[datasets] Load Rubrix dataset as HF dataset #422

dvsrepo · 2021-10-05T14:44:36Z

We need to add an integration with Hugging Face Datasets library. This will make it really easy to (1) train transformers, and (2) upload dataset to the Hub, avoiding the boilerplate and potential errors. Plus it comes with really interesting features for bath processing, etc.

I see several options:

Add a dataset return type for rb.load()
Define a method to_hf_dataset() . Not sure what will be the input though? Maybe the dataset name, but then we might want to add a query, etc. so maybe records but it's kind of inneficient and ugly to do rb.load and then to_hf_dataset.

Any other options?

Internally this will:

Use Features (ClassName, Value, Sequence, etc.) to define the schema of the dataset
Create the Dataset.from_

I think we can easily support all tasks. See a dirty example here:

https://rubrix.readthedocs.io/en/master/tutorials/08-error_analysis_using_loss.html#5.-Sharing-the-dataset-in-the-Hugging-Face-Hub

I would include this in the next release

The text was updated successfully, but these errors were encountered:

dcfidalgo · 2022-01-25T14:34:17Z

Implementing this and giving it a more thorough thought, I propose to extend the API a bit and basically tackle both use cases (sharing via HF Hub, and training with transformers) separately.

Sharing via HF Hub

This API is basically what I discussed with Paco and what I am implementing right now: rb.load gets a new argument format that is either rubrix, pandas, or datasets, and defines the return type. The problem here is, that if I want to make use of the datasets.ClassLabel feature, the code becomes really bloated:

counting all labels in prediction/annotation
dealing a lot with None values
casting new types to the dataset columns

Writing tests, I already encountered some edge cases I haven't thought of, and I have the feeling that there are much more (especially taking into account the other tasks TokenClassification and Text2Text).

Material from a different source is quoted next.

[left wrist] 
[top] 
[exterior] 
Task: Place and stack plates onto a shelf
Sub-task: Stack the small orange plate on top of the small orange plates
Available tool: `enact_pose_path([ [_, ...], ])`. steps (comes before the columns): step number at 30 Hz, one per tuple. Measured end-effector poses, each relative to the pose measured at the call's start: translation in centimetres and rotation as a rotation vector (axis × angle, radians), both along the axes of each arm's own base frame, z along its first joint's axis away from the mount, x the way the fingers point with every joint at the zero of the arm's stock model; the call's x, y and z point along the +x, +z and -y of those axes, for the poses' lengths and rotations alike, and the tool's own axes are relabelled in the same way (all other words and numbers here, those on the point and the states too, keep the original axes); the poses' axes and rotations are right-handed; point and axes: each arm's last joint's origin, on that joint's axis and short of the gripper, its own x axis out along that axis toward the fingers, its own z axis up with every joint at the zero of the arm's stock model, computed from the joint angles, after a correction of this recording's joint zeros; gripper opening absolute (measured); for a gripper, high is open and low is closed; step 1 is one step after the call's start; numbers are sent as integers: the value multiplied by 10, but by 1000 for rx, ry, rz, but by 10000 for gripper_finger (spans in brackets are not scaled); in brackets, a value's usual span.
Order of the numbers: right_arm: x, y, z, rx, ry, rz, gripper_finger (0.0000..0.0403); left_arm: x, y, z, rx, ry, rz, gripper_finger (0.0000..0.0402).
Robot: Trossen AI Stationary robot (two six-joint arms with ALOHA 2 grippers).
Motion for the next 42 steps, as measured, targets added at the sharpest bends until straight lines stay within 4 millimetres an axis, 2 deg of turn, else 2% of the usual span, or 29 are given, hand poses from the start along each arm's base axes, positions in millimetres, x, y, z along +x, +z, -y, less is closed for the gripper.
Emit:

Also, the ClassLabel feature is particularly helpful when using the dataset for training with transformers, but if you want to train with the output of rb.load(format='datasets'), then you have to do a lot more: remove not annotated records, deduplicate, rename columns, ...

So I think, the output of rb.load(format='datasets') should be a datasets.Dataset with only the necessary transformations to the original data model, namely transforming tuples/lists with different types to dicts (("HAM", 0.5) -> {"label": "HAM", "score": 0.5} or ("PER", 0, 5) -> {"label": "PER", "start": 0, "end": 5}).

So the main idea of rb.load(format='datasets') would be: sharing Rubrix datasets via the HF Hub, or feeling more comfortable using a Dataset in the pre/postprocessing of the data.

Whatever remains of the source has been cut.